Le premier artiste était Adam Ficek, le batteur des Babyshambles lui-même, dans son projet solo : Roses Kings Castles. En fait, c’est Adam qui joue de la guitare acoustique pour un résultat très folk. Un projet sûrement très intéressant mais fort difficile à défendre à froid et en seulement quinze minutes.

Dot Allison

Son parcours annonce une collaboration avec les Babyshambles sur quelques titres, une participation sur Grace/Wasteland et la composition de la chanson ‘Aftersun’ avec Massive Attack pour le film ‘Danny The Dog’ de Luc Besson. Massive Attack dont elle reprend ‘Teardrop’ accompagnée de sa seule guitare acoustique, avec quelque peu trop d’effets de voix.

Discographies

Graham Coxon

Le troisième artiste n’est autre que Graham Coxon, l’ex-guitariste de Blur qui a assuré la guitare sur l’album solo de Peter Doherty. Il nous présente son dernier et septième opus solo : « The Spinning Top ». Il est en compagnie du bassiste de renom Danny Thompson (Nick Drake, Rod Stewart, Kate Bush…), de deux chanteuses, et d’un batteur ; lui-même est timidement assis sur le côté.
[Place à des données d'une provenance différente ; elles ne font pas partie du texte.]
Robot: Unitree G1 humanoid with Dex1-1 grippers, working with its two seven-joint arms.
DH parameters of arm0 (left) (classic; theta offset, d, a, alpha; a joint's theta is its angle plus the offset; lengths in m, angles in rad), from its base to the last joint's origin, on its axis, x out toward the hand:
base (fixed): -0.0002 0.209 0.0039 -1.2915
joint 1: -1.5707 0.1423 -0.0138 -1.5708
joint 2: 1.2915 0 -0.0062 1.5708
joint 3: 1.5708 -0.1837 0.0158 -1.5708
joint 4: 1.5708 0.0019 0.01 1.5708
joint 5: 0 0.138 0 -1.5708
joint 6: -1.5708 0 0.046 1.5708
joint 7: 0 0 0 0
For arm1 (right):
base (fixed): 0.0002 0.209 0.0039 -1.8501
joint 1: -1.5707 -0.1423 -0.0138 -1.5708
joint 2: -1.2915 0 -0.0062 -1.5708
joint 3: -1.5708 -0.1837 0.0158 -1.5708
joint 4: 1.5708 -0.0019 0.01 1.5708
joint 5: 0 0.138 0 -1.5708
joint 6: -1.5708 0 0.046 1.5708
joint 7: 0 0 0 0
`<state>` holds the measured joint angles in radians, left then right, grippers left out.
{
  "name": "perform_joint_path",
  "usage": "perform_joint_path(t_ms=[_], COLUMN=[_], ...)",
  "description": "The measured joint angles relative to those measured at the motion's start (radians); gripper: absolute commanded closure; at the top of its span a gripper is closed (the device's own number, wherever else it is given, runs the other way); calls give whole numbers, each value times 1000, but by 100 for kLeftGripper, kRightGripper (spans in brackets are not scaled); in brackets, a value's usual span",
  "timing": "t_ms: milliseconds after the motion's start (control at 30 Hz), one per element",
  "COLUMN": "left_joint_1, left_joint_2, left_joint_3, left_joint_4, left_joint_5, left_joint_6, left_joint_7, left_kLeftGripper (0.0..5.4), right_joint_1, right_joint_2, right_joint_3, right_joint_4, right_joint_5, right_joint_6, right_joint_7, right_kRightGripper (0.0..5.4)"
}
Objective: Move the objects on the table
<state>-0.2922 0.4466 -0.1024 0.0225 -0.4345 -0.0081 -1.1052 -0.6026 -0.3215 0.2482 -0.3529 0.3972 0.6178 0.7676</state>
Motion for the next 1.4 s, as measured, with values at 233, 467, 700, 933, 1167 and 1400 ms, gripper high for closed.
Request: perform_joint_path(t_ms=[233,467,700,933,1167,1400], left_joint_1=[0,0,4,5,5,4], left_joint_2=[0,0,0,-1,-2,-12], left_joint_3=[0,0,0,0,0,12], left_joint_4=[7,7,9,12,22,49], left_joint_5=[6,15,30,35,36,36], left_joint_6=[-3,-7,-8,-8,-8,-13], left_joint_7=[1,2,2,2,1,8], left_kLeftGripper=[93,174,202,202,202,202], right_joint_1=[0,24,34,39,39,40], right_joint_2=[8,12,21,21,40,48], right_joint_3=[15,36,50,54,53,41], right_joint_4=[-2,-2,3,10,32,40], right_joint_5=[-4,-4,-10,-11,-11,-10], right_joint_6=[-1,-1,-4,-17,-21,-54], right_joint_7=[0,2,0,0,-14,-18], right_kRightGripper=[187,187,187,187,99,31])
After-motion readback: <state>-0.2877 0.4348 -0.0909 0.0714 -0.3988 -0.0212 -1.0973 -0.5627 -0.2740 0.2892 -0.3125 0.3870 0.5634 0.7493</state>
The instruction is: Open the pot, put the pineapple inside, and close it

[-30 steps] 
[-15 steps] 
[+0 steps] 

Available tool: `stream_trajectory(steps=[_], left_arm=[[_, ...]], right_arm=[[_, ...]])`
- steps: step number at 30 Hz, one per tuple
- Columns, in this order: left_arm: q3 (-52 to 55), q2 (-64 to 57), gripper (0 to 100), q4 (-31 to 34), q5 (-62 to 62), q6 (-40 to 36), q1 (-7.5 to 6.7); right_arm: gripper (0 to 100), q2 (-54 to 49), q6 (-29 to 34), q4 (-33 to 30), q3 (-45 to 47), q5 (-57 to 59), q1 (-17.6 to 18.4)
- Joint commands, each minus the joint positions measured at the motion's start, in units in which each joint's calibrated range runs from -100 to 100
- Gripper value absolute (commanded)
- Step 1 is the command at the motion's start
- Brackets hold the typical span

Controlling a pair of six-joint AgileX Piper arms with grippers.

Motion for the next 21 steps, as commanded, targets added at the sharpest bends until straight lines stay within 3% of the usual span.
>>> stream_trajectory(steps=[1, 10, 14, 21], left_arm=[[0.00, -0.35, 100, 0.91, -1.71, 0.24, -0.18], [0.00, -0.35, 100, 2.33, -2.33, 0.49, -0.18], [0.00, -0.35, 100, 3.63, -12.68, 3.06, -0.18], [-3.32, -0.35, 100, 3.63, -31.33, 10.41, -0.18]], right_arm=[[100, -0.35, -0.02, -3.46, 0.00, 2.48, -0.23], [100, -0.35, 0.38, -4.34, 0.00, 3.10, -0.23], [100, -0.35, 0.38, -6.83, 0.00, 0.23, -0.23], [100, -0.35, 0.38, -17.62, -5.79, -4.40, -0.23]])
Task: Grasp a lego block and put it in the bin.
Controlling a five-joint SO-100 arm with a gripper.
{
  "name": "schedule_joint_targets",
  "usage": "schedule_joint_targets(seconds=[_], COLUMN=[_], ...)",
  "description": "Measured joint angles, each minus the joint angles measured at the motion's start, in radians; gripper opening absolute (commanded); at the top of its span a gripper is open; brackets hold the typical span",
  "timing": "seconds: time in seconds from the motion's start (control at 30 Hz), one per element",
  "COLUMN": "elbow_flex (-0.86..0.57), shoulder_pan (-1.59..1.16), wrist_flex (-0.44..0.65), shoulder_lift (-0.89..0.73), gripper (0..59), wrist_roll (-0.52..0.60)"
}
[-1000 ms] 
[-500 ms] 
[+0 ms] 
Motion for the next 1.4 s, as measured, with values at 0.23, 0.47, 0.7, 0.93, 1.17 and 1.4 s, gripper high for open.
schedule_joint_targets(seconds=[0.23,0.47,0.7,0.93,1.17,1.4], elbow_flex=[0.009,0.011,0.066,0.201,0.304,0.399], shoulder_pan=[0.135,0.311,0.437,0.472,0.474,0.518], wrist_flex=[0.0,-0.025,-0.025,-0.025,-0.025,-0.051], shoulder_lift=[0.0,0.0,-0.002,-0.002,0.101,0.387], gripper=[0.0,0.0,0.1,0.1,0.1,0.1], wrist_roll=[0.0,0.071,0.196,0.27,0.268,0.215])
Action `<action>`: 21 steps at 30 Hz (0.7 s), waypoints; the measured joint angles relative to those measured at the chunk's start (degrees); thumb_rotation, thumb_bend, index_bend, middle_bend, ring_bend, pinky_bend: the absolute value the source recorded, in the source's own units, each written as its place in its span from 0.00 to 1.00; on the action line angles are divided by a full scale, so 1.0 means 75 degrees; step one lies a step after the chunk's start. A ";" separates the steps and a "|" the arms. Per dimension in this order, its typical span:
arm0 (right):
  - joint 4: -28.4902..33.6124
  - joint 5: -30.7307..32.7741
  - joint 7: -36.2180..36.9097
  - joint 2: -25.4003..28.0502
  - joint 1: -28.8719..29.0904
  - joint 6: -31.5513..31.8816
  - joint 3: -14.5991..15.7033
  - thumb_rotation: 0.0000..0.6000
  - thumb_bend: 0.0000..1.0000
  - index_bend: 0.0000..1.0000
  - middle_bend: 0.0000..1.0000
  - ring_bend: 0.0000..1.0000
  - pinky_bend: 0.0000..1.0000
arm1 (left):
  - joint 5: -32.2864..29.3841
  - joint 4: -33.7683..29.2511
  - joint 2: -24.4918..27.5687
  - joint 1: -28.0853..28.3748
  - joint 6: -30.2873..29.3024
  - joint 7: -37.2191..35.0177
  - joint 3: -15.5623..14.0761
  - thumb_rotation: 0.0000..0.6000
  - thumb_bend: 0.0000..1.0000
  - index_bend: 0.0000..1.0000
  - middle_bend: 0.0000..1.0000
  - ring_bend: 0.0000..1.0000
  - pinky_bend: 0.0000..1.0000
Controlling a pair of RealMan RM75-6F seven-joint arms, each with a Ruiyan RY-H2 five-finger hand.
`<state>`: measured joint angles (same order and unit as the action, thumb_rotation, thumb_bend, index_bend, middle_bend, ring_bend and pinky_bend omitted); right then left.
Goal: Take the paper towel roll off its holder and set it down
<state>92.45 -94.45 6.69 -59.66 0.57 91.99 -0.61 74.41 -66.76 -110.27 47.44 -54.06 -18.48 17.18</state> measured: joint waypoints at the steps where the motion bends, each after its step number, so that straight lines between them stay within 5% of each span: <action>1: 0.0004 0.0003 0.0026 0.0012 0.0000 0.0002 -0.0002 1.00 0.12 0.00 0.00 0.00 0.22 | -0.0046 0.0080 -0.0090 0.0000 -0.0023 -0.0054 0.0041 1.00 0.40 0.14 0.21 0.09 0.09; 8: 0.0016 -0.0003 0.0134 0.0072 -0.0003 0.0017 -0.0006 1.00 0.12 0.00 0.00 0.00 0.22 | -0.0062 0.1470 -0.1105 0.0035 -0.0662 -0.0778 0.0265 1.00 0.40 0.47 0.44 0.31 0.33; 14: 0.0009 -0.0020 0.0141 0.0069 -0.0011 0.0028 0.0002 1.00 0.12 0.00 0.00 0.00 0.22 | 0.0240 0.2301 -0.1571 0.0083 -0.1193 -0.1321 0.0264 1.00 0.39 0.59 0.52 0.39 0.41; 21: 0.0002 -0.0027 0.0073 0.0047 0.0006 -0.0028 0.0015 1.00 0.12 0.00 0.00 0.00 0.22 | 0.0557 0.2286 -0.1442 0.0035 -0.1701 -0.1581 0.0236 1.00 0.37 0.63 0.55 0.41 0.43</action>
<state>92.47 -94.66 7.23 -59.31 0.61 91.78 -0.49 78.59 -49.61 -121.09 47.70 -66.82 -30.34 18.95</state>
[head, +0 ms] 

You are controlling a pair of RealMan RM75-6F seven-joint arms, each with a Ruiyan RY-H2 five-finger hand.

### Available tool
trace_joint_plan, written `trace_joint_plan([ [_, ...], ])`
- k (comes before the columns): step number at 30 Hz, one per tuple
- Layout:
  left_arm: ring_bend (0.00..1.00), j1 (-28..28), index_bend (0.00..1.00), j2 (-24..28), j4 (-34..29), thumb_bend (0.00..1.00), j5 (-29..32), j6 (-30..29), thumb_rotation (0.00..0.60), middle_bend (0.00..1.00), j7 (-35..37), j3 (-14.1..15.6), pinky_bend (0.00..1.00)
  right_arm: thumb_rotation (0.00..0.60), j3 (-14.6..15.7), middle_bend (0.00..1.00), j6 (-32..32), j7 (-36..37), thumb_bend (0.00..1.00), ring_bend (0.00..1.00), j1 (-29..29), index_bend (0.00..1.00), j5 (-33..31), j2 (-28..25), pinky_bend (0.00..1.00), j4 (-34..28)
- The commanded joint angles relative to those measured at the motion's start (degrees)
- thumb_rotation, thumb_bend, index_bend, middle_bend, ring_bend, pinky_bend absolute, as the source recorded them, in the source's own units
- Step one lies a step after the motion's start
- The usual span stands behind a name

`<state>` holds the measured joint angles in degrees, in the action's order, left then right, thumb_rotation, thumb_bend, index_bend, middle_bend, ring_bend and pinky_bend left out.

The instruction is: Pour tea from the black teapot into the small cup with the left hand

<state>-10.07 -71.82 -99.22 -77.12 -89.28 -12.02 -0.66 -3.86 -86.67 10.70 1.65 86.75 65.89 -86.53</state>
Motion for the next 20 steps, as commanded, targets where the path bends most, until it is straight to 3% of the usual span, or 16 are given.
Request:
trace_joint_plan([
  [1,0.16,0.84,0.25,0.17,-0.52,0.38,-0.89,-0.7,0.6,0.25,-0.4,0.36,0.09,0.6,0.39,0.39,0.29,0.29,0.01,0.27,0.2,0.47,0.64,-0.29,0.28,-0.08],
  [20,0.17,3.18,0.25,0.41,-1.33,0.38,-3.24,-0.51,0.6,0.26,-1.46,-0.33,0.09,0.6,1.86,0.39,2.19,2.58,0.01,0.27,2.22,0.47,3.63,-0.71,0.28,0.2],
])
Il démarre avec ‘Brave the Storm’, puis enchaîne avec son single ‘Sorrow’s army’ suivi de ‘Home’. Le style est acoustique et pas forcément accessible, le public est mitigé. Puis arrivent ‘If you want me’ et ‘Humble Man’ qui ont été décrites comme les plus « blur-esque » de l’album. Pour ces chansons, il se lève, et se lance dans un solo ; la rage n’est pas explosive mais plutôt continue tout au long de la chanson. A partir de ‘Dead Bees’, il se fait plaisir en impro jazz dans ses solos, mais le public s’impatiente, il veut Peter Doherty. Il finit son set avec ‘Tripping Over’ et s’en va, déçu, avant la fin des breaks de batterie.

Peter Doherty

Sur scène, on aperçoit un ampli guitare recouvert d’un drapeau anglais, une contrebasse sur le côté, dans une cage s’installe le reste du quatuor à corde ; un mec se met au synthé… Tout le monde est prêt, on attend plus que lui. On l’aperçoit en loge, il met sa cravate. Il est là, c’est déjà ça! Peter Doherty arrive sur scène, porte-cigare aux lèvres, les premiers rangs partent dans les ultra-sons. Il balance un autre drapeau anglais dans la fosse et enlève son chapeau. Il porte un costard gris, des chaussures en cuir marron et autour du cou, une croix, un chapelet et toutes sortes de colifichets. Graham Coxon, son guitariste, porte lui aussi une veste, tout comme le bassiste et la deuxième guitare.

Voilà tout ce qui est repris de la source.